Filter these entries down to the lines that hold the word "using", and show each of them.

--- DATA EXCERPTS Enclosed Below ---

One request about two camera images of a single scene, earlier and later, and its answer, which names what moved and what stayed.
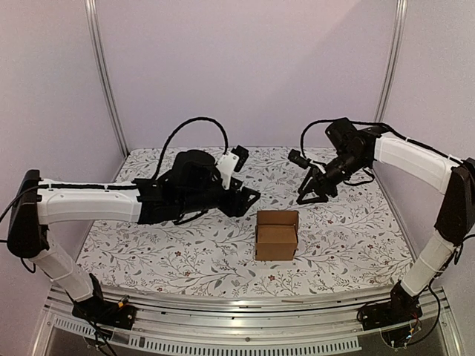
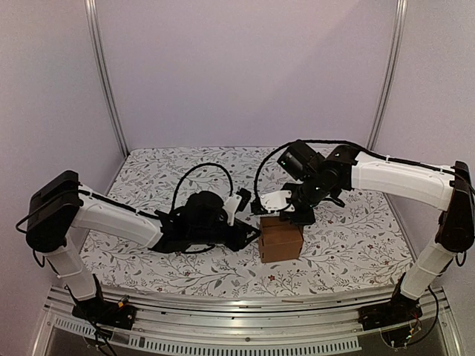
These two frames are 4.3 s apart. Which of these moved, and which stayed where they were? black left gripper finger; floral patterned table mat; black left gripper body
Moved: black left gripper body; black left gripper finger
Stayed: floral patterned table mat
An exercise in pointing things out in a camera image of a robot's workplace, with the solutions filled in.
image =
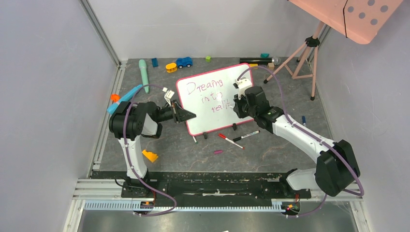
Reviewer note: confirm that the yellow oval toy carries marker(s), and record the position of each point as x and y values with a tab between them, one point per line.
171	67

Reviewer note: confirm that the blue toy crayon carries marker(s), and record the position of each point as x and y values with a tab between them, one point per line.
125	98

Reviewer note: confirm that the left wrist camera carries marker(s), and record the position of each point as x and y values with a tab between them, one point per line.
168	95

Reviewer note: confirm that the dark blue block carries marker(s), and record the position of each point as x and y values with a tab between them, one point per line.
154	62

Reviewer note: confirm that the blue toy car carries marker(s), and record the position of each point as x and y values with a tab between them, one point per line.
184	62

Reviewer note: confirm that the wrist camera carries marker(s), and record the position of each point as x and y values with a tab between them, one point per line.
168	95
242	84

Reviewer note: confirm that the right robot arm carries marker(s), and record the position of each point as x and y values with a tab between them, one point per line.
336	165

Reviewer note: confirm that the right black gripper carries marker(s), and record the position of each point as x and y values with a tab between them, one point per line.
238	107

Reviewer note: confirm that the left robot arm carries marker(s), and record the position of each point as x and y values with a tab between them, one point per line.
132	121

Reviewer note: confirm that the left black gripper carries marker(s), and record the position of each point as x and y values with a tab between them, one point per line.
179	113

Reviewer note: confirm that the pink framed whiteboard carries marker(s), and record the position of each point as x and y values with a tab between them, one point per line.
208	95

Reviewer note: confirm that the pink tripod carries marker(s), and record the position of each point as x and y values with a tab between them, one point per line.
310	44

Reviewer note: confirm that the wooden cube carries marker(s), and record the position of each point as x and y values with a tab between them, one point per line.
271	66

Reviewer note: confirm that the orange wedge block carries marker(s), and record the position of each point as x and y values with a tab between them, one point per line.
152	157

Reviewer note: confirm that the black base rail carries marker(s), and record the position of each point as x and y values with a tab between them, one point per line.
205	189

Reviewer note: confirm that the pink perforated panel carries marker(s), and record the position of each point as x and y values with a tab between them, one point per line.
358	20

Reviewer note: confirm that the black rainbow marker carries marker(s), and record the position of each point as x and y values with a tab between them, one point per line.
245	136

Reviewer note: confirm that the orange small toy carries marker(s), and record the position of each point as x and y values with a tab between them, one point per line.
115	97

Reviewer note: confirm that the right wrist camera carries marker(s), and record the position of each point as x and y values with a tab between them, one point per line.
242	84

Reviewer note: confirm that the mint green toy stick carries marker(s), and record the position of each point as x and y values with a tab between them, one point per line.
144	76

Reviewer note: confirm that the red whiteboard marker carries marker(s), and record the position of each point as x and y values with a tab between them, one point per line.
229	140

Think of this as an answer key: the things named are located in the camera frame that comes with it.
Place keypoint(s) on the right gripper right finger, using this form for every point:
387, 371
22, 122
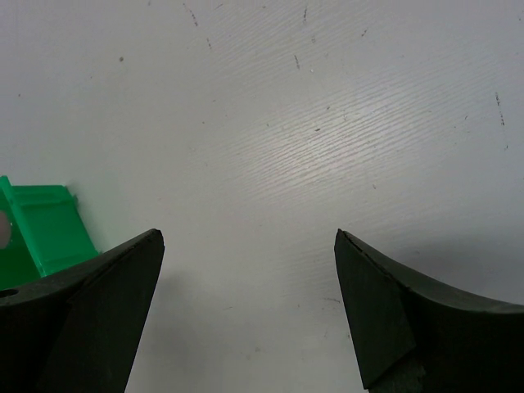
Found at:
413, 333

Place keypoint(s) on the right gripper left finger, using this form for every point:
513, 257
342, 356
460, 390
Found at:
78, 330

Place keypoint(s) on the pink-cap spice shaker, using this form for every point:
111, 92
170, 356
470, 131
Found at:
5, 230

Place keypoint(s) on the green three-compartment plastic tray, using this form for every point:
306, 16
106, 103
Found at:
48, 234

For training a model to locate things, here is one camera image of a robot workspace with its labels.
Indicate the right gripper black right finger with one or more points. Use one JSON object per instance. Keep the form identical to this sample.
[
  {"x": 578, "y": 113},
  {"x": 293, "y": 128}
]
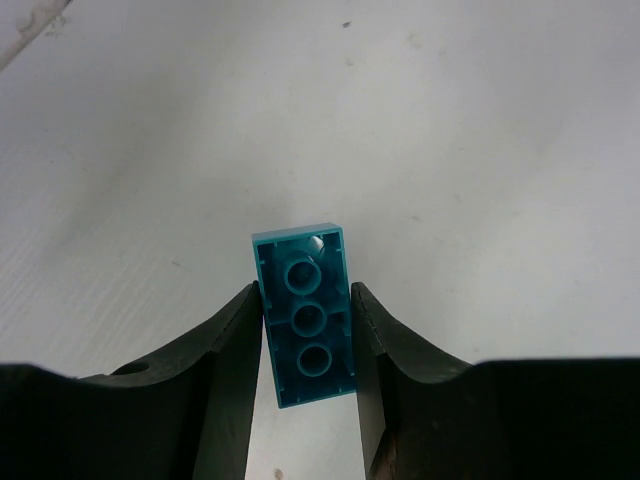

--- End of Enclosed DATA EXCERPTS ---

TASK RESULT =
Place keypoint(s) on the right gripper right finger, using this form for every point:
Place keypoint(s) on the right gripper left finger, using this form for every point:
Place keypoint(s) on the pink-cap spice shaker, using this form for every point:
Place keypoint(s) on the green three-compartment plastic tray, using this form for every point:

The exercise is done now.